Goal of the exercise:
Check each line of the data for "great", and copy the ones that have it.

Given records:
-.-.-
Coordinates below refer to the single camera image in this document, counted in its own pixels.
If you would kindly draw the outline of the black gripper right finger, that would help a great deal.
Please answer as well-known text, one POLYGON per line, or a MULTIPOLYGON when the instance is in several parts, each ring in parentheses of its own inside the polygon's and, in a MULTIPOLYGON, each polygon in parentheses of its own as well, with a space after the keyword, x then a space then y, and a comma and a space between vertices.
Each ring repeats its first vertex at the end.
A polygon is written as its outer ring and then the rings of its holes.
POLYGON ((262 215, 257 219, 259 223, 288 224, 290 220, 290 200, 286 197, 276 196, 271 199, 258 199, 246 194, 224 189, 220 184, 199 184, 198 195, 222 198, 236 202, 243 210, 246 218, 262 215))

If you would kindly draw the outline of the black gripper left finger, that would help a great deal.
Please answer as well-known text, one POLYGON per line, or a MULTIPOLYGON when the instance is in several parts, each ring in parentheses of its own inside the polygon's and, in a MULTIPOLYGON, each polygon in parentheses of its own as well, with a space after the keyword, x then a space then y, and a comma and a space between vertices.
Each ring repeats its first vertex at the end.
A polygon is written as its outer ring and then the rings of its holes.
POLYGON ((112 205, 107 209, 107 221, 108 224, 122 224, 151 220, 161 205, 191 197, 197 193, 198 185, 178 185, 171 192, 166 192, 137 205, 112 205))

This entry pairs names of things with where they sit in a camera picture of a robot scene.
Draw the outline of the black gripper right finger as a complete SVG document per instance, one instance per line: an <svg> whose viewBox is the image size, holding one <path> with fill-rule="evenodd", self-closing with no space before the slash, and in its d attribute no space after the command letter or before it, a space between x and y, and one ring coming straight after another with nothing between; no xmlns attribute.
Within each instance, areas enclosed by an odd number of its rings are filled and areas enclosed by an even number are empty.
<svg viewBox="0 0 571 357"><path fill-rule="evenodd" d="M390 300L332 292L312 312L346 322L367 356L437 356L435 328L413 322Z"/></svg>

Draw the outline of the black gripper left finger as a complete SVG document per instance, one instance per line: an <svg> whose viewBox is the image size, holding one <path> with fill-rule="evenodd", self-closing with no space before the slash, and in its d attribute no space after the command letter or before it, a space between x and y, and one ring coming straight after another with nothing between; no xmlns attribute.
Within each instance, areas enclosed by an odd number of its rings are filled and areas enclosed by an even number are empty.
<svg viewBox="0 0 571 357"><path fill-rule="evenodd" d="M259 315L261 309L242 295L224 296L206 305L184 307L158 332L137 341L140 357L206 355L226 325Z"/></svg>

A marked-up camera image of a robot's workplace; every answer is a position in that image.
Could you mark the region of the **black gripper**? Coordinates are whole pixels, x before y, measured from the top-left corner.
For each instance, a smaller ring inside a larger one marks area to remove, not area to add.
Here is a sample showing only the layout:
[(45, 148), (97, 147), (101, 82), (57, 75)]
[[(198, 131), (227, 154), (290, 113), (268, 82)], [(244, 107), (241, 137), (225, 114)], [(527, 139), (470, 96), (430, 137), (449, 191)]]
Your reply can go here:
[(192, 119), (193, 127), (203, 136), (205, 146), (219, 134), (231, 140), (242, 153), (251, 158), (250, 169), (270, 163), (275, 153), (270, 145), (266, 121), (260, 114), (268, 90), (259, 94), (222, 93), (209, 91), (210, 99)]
-.-.-
Response to this task:
If you would kindly draw the outline of the black gripper right finger, that would help a great deal.
If you would kindly draw the outline of the black gripper left finger, that would help a great deal.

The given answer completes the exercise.